Automatic_Speech_Recognition
Automatic_Speech_Recognition copied to clipboard
build_deepSpeech2 function bug?
the first three conv layers asked the input to be like [batch, freq_bin, time_len, in_channels]
''' Parameters:
maxTimeSteps: maximum time steps of input spectrogram power
inputX: spectrogram power of audios, [batch, freq_bin, time_len, in_channels]
seqLengths: lengths of samples in a mini-batch
'''
# 3 2-D convolution layers
layer1_filter = tf.get_variable('layer1_filter', shape=(41, 11, 1, 32), dtype=tf.float32)
layer1_stride = [1, 2, 2, 1]
layer2_filter = tf.get_variable('layer2_filter', shape=(21, 11, 32, 32), dtype=tf.float32)
layer2_stride = [1, 2, 1, 1]
layer3_filter = tf.get_variable('layer3_filter', shape=(21, 11, 32, 96), dtype=tf.float32)
layer3_stride = [1, 2, 1, 1]
layer1 = tf.nn.conv2d(inputX, layer1_filter, layer1_stride, padding='SAME')
layer1 = tf.layers.batch_normalization(layer1, training=args.is_training)
layer1 = tf.contrib.layers.dropout(layer1, keep_prob=args.keep_prob[0], is_training=args.is_training)
layer2 = tf.nn.conv2d(layer1, layer2_filter, layer2_stride, padding='SAME')
layer2 = tf.layers.batch_normalization(layer2, training=args.isTraining)
layer2 = tf.contrib.layers.dropout(layer2, keep_prob=args.keep_prob[1], is_training=args.is_training)
layer3 = tf.nn.conv2d(layer2, layer3_filter, layer3_stride, padding='SAME')
layer3 = tf.layers.batch_normalization(layer3, training=args.isTraining)
layer3 = tf.contrib.layers.dropout(layer3, keep_prob=args.keep_prob[2], is_training=args.is_training)
However, the rnn layers asked the batch to be like [max_time, batch_size ,...]
# 4 recurrent layers
# inputs must be [max_time, batch_size ,...]
layer4_cell = cell_fn(args.num_hidden, activation=args.activation)
layer4 = tf.nn.dynamic_rnn(layer4_cell, layer3, sequence_length=seqLengths, time_major=True)

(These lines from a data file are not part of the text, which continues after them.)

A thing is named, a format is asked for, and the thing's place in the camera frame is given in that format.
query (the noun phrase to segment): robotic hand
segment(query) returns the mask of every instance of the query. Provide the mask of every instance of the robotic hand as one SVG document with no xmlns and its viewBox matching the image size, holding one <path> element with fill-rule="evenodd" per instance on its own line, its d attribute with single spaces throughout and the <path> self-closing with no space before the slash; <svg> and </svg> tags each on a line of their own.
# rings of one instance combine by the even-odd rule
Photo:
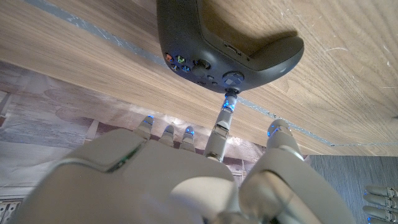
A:
<svg viewBox="0 0 398 224">
<path fill-rule="evenodd" d="M 398 222 L 398 188 L 366 186 L 363 198 L 373 204 L 387 208 L 381 209 L 365 205 L 363 210 L 371 215 L 369 224 L 389 224 Z"/>
<path fill-rule="evenodd" d="M 267 152 L 239 189 L 221 163 L 236 104 L 227 93 L 205 155 L 193 153 L 192 127 L 180 149 L 167 126 L 150 139 L 153 116 L 63 158 L 11 223 L 355 223 L 332 187 L 303 162 L 287 123 L 268 129 Z"/>
</svg>

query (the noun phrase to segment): wooden table
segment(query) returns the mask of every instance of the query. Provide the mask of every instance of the wooden table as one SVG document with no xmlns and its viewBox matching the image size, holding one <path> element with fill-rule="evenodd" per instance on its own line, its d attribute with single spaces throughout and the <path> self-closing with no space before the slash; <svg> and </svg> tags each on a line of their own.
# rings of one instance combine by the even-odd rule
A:
<svg viewBox="0 0 398 224">
<path fill-rule="evenodd" d="M 48 2 L 162 57 L 154 0 Z M 397 11 L 393 0 L 209 0 L 203 13 L 210 30 L 247 54 L 284 35 L 303 38 L 290 73 L 240 96 L 311 132 L 294 131 L 304 154 L 398 156 Z M 204 127 L 223 101 L 20 0 L 0 1 L 0 34 L 0 60 Z M 272 120 L 238 104 L 231 134 L 265 145 Z"/>
</svg>

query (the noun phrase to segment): controller thumbstick
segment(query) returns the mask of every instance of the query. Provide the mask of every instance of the controller thumbstick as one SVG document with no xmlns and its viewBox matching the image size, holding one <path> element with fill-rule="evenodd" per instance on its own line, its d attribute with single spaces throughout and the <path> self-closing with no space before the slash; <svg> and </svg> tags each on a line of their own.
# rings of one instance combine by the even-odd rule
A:
<svg viewBox="0 0 398 224">
<path fill-rule="evenodd" d="M 197 77 L 206 77 L 211 65 L 205 60 L 199 59 L 193 62 L 195 65 L 192 68 L 193 74 Z"/>
</svg>

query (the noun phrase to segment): xbox controller
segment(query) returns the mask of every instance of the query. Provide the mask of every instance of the xbox controller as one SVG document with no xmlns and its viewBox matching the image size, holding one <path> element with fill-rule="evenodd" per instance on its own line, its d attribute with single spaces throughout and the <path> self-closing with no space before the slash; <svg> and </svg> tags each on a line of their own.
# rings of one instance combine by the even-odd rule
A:
<svg viewBox="0 0 398 224">
<path fill-rule="evenodd" d="M 285 75 L 303 55 L 300 37 L 285 37 L 245 55 L 205 27 L 201 9 L 201 0 L 157 0 L 164 59 L 193 83 L 218 93 L 239 93 Z"/>
</svg>

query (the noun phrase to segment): robot finger
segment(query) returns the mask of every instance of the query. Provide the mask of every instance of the robot finger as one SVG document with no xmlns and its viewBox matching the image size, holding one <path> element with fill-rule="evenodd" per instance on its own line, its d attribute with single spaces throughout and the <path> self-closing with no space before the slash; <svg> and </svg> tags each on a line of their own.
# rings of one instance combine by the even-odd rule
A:
<svg viewBox="0 0 398 224">
<path fill-rule="evenodd" d="M 369 214 L 375 218 L 378 218 L 380 220 L 394 222 L 394 223 L 398 222 L 398 213 L 396 213 L 396 212 L 387 211 L 384 209 L 375 208 L 375 207 L 368 206 L 368 205 L 365 205 L 363 207 L 363 210 L 367 214 Z"/>
<path fill-rule="evenodd" d="M 392 224 L 392 222 L 386 222 L 378 218 L 369 217 L 368 224 Z"/>
<path fill-rule="evenodd" d="M 174 146 L 174 127 L 168 125 L 162 134 L 162 137 L 159 139 L 159 142 L 165 144 L 166 146 L 173 147 Z"/>
<path fill-rule="evenodd" d="M 396 187 L 366 186 L 365 190 L 374 195 L 380 195 L 391 198 L 398 198 L 398 189 Z"/>
<path fill-rule="evenodd" d="M 390 198 L 390 197 L 384 197 L 384 196 L 380 196 L 380 195 L 365 193 L 365 195 L 363 195 L 363 199 L 365 199 L 369 203 L 386 206 L 389 208 L 397 208 L 398 207 L 398 199 L 397 198 Z"/>
<path fill-rule="evenodd" d="M 185 133 L 182 136 L 182 142 L 180 149 L 195 152 L 195 146 L 193 145 L 193 135 L 195 134 L 193 127 L 188 126 L 185 128 Z"/>
<path fill-rule="evenodd" d="M 154 117 L 152 115 L 148 115 L 141 121 L 138 128 L 134 130 L 134 133 L 148 140 L 150 139 L 150 131 L 153 124 Z"/>
</svg>

layer4 = tf.layers.batch_normalization(layer4, training=args.isTraining)
layer4 = tf.contrib.layers.dropout(layer4, keep_prob=args.keep_prob[3], is_training=args.is_training)
And I don't see any transpose being made to make time to be the first axis, so after the conv layers the tensor is organized like [batch, freq_bin, time_len, 96] , where time is the third axis ,so is this a bug?
ps: the following code is located in the models/DeepSpeech2.py
And there is more 1.In the deepspeech2 paper, they use min(relu(x),20) as activation function in the convolution layers, however in this project, I don't see any activation in the convolution layers, which is really strange, 2. The num_layer seems completely useless in the DeepSpeech2 model 3. The deepspeech2 paper didn't mention using any dropout after batch_norm, and normally we don't use them together.